Quite by coincidence, considering how to end this post, I ran across this from Matt Yglesias:

Conservatives write and call Congress at a much higher rate than progressives, and more-or-less ordinary people hear conservative political messages from preachers and business executives all the time.
The conservatives, the people who blame the poor and hate the immigrant and even those who want the uninsured and the criminal to die, are all anxious to start a fire which will burn down what they see is wrong with this country, with this society, with us. Obviously I think that's a bad thing, that their fire is arson, that their goal is destruction. But what about us? What fire could we start? What goals do we have that we want to see effected, what defense of the poor do we offer, what changes would we propose to counter the arguments of Newt Gingrich or Rand Paul? How do we respond to the crowds that cheer for death? Do we cluck our tongues, or do we answer them? Is this the society we want to live in? If not, what are we doing about it? We need a challenge to our complacency. We need to be willing to start our own fire. We need to be willing to let it burn.

Is something missing? Is something needed? Then why don't we find it? Why don't we have it? What are we missing? What do we need? What do we believe? Nothing? Then we should be ashamed of ourselves. What do we believe? Something worth believing? Something worth living for? Something worth starting a fire for? If we don't, what good is it? Discard it, and find a belief worth something. Pray, sleep, eat, meditate, read, confer, worship, sing, shout, whisper, be perfectly still and silent.
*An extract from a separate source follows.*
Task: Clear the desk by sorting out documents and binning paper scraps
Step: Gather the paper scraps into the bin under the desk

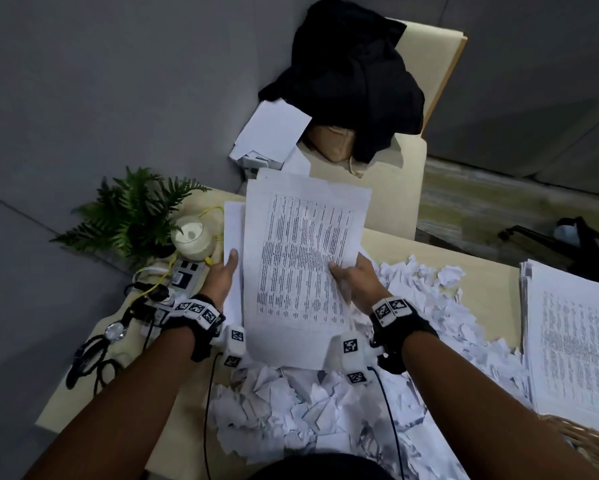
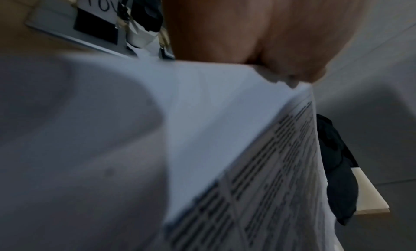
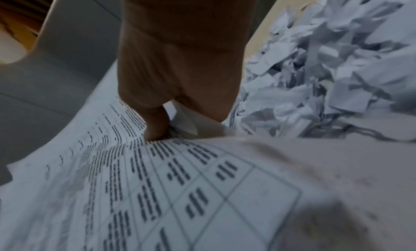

Whatever it takes, but do it! What is missing? What? Find it! Go out, now, into the world, into the void, into the mystery, into the deepest depths of your soul or the uttermost parts of the world, but find it! Take it with both hands and run laughing back to the caves with the fragment of fire that burns your hands but that you know will light the world! Something is worth it! We are better than this! We know we don't have to suffer this! We know they are wrong, we know we must oppose them, we know they would burn the world down and we would make it burn brightly and light the world up, not leave it a cinder! We know this, we know this, we know this!

It's time we did something about it. "My death, is it possible?" Maybe this is your death, this uselessness, this inactivity, this listlessness. Maybe this is your death, and you should be out seeking your place of resurrection. What are you waiting for! Go! Do it! Find it! Find God! God is out there, among the poor, among the tired and the criminal and the downtrodden and the feeble and the sick and the lame, God is there waiting for you to figure it out and join them and light up the world with them! What else do you have to do with the rest of your life?